- [DATA PROVIDED]:
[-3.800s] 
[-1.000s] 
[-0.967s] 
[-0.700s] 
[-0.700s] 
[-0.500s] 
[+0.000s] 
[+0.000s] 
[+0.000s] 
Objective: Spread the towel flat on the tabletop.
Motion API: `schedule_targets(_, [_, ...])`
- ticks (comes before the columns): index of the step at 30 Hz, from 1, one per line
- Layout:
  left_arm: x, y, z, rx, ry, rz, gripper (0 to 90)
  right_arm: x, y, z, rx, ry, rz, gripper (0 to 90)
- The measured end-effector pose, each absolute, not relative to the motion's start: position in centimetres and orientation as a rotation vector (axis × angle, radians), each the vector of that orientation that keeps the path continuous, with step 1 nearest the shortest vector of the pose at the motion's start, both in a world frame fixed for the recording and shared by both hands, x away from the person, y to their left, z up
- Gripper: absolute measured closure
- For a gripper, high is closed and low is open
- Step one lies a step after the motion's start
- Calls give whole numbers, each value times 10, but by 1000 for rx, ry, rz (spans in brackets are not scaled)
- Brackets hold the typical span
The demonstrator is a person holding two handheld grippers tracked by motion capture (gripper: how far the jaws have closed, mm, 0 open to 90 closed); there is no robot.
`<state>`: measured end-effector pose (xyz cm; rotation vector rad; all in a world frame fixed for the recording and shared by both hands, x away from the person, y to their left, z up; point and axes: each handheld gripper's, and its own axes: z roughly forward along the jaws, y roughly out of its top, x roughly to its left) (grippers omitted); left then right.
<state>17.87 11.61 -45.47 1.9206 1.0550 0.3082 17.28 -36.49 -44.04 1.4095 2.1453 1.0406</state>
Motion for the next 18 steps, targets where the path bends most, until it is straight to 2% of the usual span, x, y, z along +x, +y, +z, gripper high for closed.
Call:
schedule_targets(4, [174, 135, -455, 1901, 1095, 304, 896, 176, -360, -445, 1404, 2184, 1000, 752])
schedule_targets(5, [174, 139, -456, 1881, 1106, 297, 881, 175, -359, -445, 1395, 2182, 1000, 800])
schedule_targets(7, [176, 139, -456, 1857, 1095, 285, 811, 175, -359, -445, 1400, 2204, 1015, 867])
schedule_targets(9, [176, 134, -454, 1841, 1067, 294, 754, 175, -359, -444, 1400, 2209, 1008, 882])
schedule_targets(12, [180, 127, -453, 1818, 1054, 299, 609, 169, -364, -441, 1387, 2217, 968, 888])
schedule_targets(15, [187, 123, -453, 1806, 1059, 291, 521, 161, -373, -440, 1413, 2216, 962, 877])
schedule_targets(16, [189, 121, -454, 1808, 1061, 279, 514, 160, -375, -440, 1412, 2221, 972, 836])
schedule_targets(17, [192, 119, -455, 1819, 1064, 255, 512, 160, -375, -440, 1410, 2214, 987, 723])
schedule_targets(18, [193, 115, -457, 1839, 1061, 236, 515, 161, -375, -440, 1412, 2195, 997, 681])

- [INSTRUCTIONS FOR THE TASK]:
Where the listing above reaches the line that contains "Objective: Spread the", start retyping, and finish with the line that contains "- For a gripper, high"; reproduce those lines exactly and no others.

- [ANSWER FOR THIS EXERCISE]:
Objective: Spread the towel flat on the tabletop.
Motion API: `schedule_targets(_, [_, ...])`
- ticks (comes before the columns): index of the step at 30 Hz, from 1, one per line
- Layout:
  left_arm: x, y, z, rx, ry, rz, gripper (0 to 90)
  right_arm: x, y, z, rx, ry, rz, gripper (0 to 90)
- The measured end-effector pose, each absolute, not relative to the motion's start: position in centimetres and orientation as a rotation vector (axis × angle, radians), each the vector of that orientation that keeps the path continuous, with step 1 nearest the shortest vector of the pose at the motion's start, both in a world frame fixed for the recording and shared by both hands, x away from the person, y to their left, z up
- Gripper: absolute measured closure
- For a gripper, high is closed and low is open

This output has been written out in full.